The Innovation Prize for Africa, worth US$100,000, will be given for the first time in February 2012 to the best innovators in three areas: information and communication technology (ICT), green technologies, and health and food security. The runner-up will receive US$50,000.

The prize was announced last month (8 July) by the UN Economic Commission for Africa (UNECA) and the African Innovation Foundation (AIF) based in Switzerland.

"The main objective of the initiative is to recognise ordinary Africans who have ideas that can be commercialised — ideas that can make a difference in the lives of people," said Aida Opoku-Mensah, director of the ICT, Science and Technology Division at UNECA.

Many Africans regularly design innovative solutions to problems but are not recognised for their work, she said. "What we need today is to be able to help Africans to be proud of designing things and owning that design."

The aim of the prize is to support sustainable development by tapping into the ingenuity of Africans to solve their own challenges. A technical advisory committee will set different thematic areas for the prize each year. The closing date for the first prize is 30 September.

"The sustainability lies in the fact that an African is solving an African problem and we are recognising an African for it, and by so doing we want to create an environment [in which] having good ideas can lead to something positive. That is far more sustainable than millions of people coming to help Africa," Opoku-Mensah said.

The AIF hopes the prize will lead to increased commercialisation of research and development, the adoption of emerging technologies, and accelerated growth of the private sector in Africa.

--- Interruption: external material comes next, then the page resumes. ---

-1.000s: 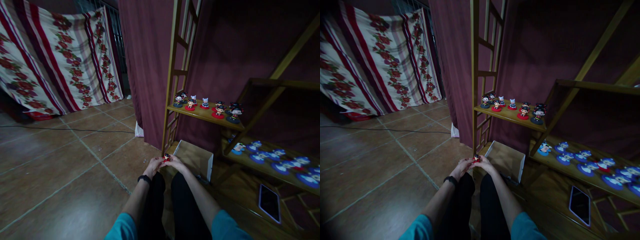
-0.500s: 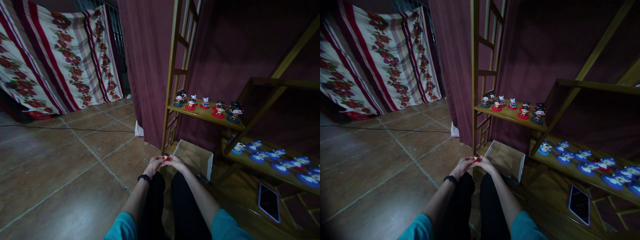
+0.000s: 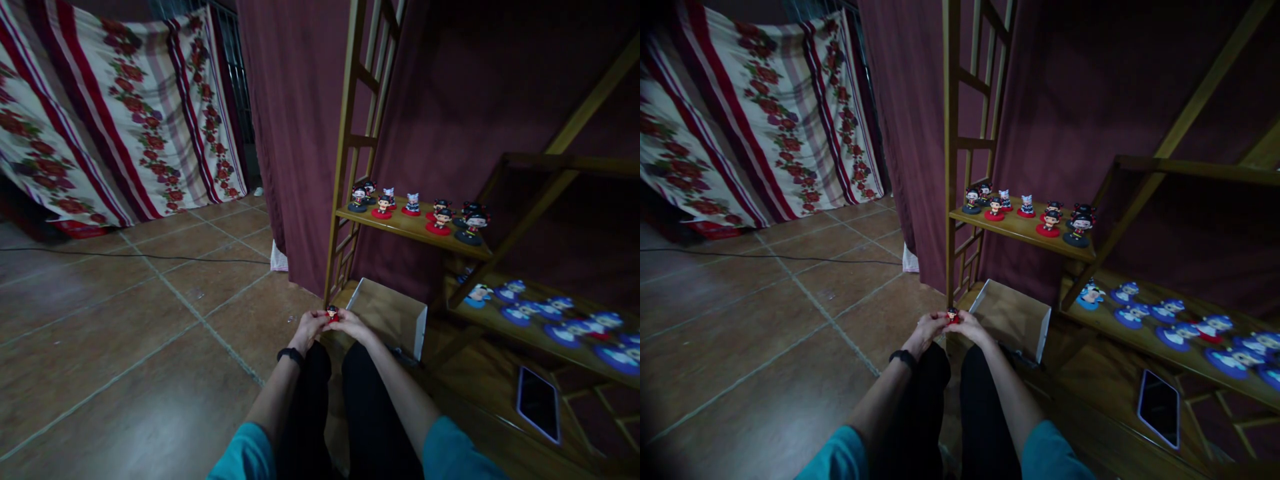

For the first five years the AIF will provide the prize money. Then UNECA, which is administering the initiative, will be responsible for finding funding sources.

Daniel Adinew, an Ethiopian software developer, said the initiative will generate a competitive spirit among those already engaged in innovation and attract others to the creative sector.

"Innovative work done for competition will always have better quality than any other done otherwise," he added. "That will help speed up national technological development in the continent."

Last year UNECA launched the African Science, Technology and Innovation Endowment Fund, which will support similar initiatives.